» EXERCISE AIM:
A single number is the answer: the count of lines below that contain "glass".

---- PROVIDED DATA

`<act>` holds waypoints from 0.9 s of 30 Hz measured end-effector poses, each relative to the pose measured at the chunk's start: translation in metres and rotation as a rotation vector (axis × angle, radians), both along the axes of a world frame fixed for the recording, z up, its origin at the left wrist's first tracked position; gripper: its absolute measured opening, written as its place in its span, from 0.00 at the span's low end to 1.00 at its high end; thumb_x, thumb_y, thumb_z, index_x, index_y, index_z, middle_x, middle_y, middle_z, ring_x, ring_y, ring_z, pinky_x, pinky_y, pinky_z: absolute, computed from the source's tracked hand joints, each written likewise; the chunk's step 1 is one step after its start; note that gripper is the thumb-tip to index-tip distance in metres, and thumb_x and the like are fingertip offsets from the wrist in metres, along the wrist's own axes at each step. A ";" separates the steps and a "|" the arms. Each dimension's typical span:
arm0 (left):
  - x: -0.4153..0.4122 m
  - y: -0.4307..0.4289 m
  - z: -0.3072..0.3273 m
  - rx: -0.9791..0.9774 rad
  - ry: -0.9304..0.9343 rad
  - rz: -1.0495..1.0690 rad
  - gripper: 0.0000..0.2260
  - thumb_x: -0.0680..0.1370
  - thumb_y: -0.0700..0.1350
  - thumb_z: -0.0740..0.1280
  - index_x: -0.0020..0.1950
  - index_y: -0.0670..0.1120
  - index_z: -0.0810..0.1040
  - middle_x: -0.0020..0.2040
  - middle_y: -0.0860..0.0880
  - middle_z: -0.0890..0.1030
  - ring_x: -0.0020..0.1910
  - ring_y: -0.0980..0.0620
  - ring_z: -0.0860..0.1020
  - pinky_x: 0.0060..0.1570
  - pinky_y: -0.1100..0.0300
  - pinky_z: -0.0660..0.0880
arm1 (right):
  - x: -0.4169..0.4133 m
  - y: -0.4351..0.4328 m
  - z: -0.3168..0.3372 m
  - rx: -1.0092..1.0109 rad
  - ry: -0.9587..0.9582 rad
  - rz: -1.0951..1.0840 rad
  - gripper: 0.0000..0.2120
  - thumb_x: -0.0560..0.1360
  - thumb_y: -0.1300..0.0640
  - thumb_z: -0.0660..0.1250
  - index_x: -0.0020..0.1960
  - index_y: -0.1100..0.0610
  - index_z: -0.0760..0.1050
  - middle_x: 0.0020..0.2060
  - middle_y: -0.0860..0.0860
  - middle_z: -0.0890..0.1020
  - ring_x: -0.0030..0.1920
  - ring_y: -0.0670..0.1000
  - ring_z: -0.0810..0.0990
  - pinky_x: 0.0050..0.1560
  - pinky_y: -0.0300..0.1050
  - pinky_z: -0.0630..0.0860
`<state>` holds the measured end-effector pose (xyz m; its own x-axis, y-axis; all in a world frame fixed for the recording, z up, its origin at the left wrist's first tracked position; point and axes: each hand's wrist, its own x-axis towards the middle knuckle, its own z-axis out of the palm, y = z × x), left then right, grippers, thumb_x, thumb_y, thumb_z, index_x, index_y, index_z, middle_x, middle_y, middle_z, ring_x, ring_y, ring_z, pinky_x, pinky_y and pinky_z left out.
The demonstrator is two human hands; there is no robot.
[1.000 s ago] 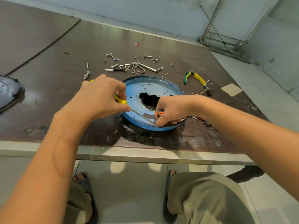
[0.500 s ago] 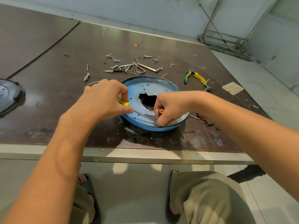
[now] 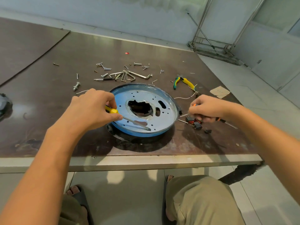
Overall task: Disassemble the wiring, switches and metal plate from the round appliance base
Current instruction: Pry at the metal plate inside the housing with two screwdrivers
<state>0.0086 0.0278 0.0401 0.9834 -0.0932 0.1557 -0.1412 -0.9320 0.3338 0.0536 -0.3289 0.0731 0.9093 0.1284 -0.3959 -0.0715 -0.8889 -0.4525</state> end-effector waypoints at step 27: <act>0.002 0.031 -0.003 -0.028 -0.267 0.125 0.13 0.66 0.64 0.75 0.40 0.60 0.76 0.40 0.59 0.76 0.48 0.53 0.69 0.45 0.51 0.65 | -0.007 0.062 -0.036 0.315 0.046 -0.254 0.10 0.78 0.66 0.63 0.59 0.65 0.72 0.39 0.63 0.86 0.21 0.51 0.68 0.20 0.38 0.60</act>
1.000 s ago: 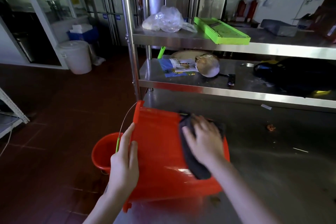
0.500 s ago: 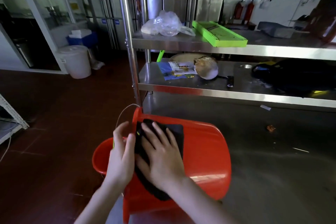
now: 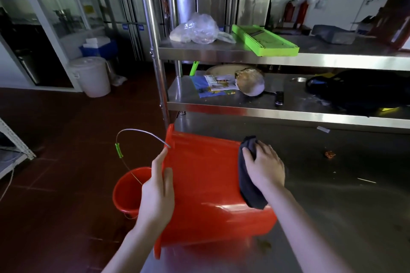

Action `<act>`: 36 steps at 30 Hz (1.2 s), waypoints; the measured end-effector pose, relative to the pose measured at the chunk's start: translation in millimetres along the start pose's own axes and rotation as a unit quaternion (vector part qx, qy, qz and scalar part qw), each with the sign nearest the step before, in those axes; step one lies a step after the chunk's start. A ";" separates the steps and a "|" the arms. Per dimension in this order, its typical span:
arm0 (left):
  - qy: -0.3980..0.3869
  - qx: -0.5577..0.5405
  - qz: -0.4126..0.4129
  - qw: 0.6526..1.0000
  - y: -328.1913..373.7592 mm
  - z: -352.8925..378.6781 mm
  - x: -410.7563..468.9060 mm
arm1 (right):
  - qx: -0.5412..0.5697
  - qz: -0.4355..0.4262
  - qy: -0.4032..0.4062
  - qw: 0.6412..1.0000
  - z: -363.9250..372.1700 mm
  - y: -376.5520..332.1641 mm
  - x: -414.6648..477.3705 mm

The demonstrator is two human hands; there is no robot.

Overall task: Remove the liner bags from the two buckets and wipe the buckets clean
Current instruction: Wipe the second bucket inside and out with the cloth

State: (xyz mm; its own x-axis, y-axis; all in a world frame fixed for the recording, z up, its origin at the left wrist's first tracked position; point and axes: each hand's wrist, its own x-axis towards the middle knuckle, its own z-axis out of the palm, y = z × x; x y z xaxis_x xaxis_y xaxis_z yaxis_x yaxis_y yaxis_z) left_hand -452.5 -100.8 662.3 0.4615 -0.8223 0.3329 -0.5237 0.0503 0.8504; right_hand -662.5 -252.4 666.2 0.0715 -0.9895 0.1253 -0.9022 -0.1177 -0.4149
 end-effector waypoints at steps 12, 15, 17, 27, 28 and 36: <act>0.021 0.025 0.011 0.999 -6.0 -3.7 7.0 | 0.020 -0.308 0.056 0.950 30.0 -84.7 -60.1; 0.013 -0.003 0.013 1.000 -6.1 -3.0 1.6 | -0.004 -0.221 0.074 0.972 13.5 -32.6 -37.0; 0.013 -0.004 0.017 1.000 -5.0 -3.0 -2.3 | -0.020 -0.134 0.038 0.990 1.3 -4.7 -15.3; 0.026 0.041 0.022 0.999 -10.0 -13.0 -20.4 | 0.010 -0.268 -0.002 0.963 27.8 -126.3 -37.9; 0.023 0.068 0.017 0.997 -8.2 -16.1 -19.3 | 0.020 -0.287 0.006 0.958 30.2 -132.9 -48.1; 0.141 0.337 0.118 0.923 51.7 -32.1 56.4 | 0.038 -0.295 0.032 0.954 31.9 -123.5 -94.9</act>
State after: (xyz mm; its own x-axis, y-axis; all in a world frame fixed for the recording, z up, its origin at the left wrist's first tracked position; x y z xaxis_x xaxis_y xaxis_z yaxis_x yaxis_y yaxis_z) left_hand -430.7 -126.3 738.2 0.3956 -0.6476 0.6512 -0.9165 -0.2325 0.3255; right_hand -544.3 -146.7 676.8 0.5280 -0.7429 0.4116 -0.6800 -0.6601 -0.3191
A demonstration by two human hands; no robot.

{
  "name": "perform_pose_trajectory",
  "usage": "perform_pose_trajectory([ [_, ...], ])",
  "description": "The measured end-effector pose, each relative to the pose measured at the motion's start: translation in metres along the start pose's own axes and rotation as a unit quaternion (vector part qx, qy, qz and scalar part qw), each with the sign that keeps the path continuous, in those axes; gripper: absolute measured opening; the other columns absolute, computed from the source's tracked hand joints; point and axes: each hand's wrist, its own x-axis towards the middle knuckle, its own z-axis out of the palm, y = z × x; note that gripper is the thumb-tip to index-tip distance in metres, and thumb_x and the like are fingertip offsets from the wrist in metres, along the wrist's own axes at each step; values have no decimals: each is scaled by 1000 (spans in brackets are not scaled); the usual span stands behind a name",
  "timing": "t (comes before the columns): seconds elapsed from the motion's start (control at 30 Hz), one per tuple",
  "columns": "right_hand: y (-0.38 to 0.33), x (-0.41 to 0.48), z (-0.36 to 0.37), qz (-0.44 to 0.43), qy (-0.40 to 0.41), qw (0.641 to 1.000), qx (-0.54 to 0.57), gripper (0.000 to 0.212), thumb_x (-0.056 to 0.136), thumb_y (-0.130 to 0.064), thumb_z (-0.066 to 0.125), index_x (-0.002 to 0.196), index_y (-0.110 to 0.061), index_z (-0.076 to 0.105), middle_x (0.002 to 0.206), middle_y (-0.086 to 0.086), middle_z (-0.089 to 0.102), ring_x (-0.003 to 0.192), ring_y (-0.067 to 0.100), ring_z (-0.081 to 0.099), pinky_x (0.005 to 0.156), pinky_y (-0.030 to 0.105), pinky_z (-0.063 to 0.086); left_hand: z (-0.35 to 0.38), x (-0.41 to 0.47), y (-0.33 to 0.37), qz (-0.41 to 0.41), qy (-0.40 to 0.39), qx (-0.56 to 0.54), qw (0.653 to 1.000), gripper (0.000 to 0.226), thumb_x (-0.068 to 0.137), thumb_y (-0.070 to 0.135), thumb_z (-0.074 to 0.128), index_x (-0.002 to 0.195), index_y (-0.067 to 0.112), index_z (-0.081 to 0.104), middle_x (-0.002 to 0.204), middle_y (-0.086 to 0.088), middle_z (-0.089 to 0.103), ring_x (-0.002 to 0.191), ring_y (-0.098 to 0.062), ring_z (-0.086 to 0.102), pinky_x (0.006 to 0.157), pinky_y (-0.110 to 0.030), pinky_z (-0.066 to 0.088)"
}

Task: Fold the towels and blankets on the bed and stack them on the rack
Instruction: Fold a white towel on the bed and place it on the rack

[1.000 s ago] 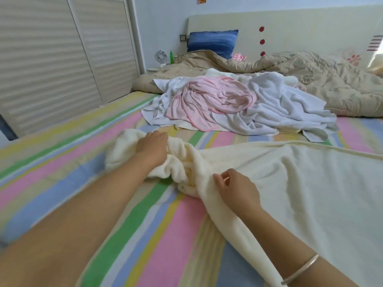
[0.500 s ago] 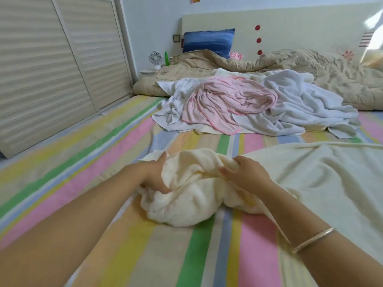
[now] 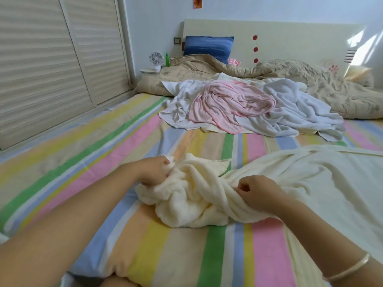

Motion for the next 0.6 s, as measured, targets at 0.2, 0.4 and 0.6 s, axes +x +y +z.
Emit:
perform_pose_trajectory([
  [0.2, -14, -6, -11, -76, -181, 978, -64, 110, 70, -56, 75, 153, -35, 6, 156, -8, 20, 137, 17, 33, 110, 37, 34, 13, -14, 10, 55, -31, 318, 946, 97, 83, 48, 63, 155, 34, -2, 161, -4, -18, 149, -29, -15, 120, -51, 7],
  [0.4, -28, -10, 11, -72, -265, 945, -175, 89, 64, -65, 73, 136, -27, 37, 127, -3, 46, 117, 21, 49, 98, 36, 41, 42, -28, 16, 105, 1, 336, 936, 47, 81, 40, 64, 120, 25, 43, 117, -3, 58, 108, -26, 58, 81, -37, 42],
  [0.6, -6, -8, 3, 5, -67, 996, 52, 44, 71, -51, 75, 93, -28, 46, 99, -7, 51, 91, 18, 51, 68, 27, 36, 13, -51, 16, 42, 388, 239, 889, 48, 77, 28, 71, 117, 17, 45, 105, -6, 58, 96, -30, 57, 77, -38, 38],
])
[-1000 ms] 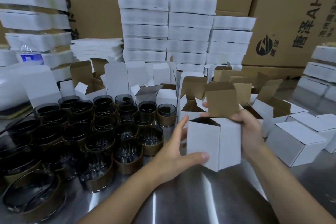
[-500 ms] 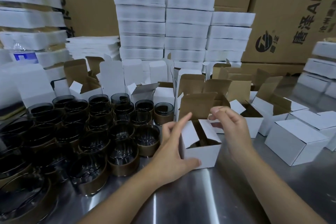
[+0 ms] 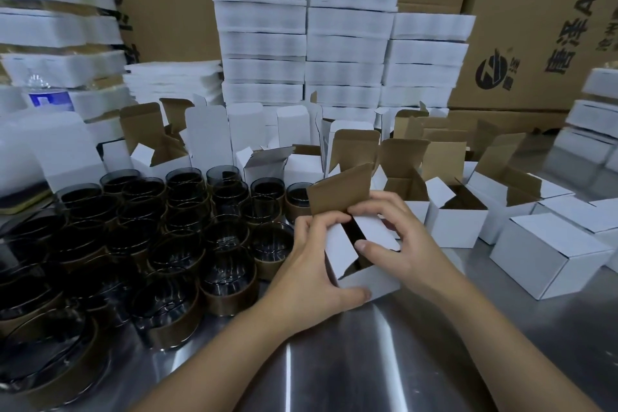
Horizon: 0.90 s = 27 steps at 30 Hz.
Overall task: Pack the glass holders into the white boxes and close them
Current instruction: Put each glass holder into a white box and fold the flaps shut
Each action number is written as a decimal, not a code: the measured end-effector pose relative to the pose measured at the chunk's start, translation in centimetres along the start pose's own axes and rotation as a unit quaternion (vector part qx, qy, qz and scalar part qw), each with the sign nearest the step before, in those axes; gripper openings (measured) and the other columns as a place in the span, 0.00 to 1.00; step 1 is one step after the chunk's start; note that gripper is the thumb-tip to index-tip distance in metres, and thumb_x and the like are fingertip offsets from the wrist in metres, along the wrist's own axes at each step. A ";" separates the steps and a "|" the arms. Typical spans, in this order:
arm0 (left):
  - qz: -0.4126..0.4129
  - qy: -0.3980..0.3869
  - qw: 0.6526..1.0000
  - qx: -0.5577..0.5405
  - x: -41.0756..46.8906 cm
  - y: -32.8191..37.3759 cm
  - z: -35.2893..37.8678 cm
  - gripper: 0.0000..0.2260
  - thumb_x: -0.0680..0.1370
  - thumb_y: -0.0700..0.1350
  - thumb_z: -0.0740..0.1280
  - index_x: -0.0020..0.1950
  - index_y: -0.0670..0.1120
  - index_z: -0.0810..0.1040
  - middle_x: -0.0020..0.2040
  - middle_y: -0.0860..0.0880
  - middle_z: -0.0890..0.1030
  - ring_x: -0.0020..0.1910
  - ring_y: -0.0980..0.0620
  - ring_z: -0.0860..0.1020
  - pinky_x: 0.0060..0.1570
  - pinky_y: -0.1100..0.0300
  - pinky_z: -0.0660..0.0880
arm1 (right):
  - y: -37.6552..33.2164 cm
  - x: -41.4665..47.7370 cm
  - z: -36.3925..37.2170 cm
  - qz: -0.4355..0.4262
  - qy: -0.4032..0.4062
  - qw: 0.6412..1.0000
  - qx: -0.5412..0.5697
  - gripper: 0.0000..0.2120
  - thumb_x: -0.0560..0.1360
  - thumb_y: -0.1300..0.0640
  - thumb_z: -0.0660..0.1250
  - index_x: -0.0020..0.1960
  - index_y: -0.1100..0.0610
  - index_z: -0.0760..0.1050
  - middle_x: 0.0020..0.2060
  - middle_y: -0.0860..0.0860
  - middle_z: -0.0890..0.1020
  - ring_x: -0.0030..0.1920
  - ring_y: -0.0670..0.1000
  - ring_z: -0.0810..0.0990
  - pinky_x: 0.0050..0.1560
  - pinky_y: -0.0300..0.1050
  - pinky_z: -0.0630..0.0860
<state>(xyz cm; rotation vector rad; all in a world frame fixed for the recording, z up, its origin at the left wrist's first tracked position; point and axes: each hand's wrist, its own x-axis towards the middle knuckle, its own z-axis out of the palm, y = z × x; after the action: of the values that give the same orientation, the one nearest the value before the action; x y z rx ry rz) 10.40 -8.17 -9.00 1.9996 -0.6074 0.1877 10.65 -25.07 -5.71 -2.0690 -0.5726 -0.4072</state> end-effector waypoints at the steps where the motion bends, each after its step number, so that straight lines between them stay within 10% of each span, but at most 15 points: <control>1: 0.003 -0.001 1.000 0.000 -0.1 0.0 0.0 0.37 0.59 0.54 0.76 0.57 0.73 0.57 0.58 0.65 0.59 0.55 0.71 0.68 0.53 0.61 0.75 | -0.1 0.0 0.0 -0.003 0.005 1.000 -0.001 0.15 0.68 0.51 0.66 0.54 0.40 0.73 0.59 0.37 0.70 0.62 0.36 0.68 0.55 0.25 0.64; 11: -0.027 -0.031 0.997 -0.064 0.0 -0.2 -0.1 0.41 0.58 0.56 0.79 0.60 0.70 0.55 0.62 0.57 0.67 0.62 0.55 0.73 0.61 0.52 0.75 | 0.8 0.5 -0.2 0.076 0.074 0.984 0.145 0.13 0.70 0.50 0.53 0.52 0.46 0.70 0.54 0.44 0.76 0.57 0.37 0.73 0.56 0.31 0.69; 13: -0.018 -0.029 0.996 -0.078 -0.1 -0.1 -0.1 0.38 0.60 0.59 0.78 0.58 0.70 0.55 0.63 0.56 0.67 0.64 0.57 0.71 0.62 0.55 0.74 | 1.1 0.7 -0.3 0.090 0.094 0.975 0.181 0.14 0.70 0.50 0.52 0.53 0.47 0.69 0.56 0.51 0.76 0.61 0.48 0.73 0.63 0.45 0.69; 18: -0.028 0.002 0.988 -0.153 0.2 0.2 -0.3 0.20 0.66 0.65 0.66 0.52 0.64 0.62 0.59 0.50 0.74 0.60 0.53 0.75 0.61 0.51 0.73 | 1.5 0.8 -0.3 0.116 0.177 0.961 0.180 0.14 0.73 0.48 0.50 0.50 0.50 0.72 0.49 0.51 0.79 0.51 0.46 0.78 0.51 0.37 0.75; 27: 0.029 0.052 0.994 -0.096 0.1 0.8 0.0 0.08 0.71 0.48 0.66 0.48 0.58 0.73 0.60 0.56 0.71 0.60 0.65 0.71 0.54 0.72 0.69 | 2.3 1.3 -0.9 0.207 0.308 0.925 0.086 0.16 0.76 0.66 0.57 0.34 0.51 0.72 0.36 0.42 0.77 0.43 0.47 0.74 0.42 0.41 0.70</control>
<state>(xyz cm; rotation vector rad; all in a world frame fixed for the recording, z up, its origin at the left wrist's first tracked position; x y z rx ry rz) 10.13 -8.49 -8.36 1.7776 -0.5940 0.2567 12.91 -26.64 -6.18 -1.7011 0.2000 -0.6881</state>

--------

» REPLY:
2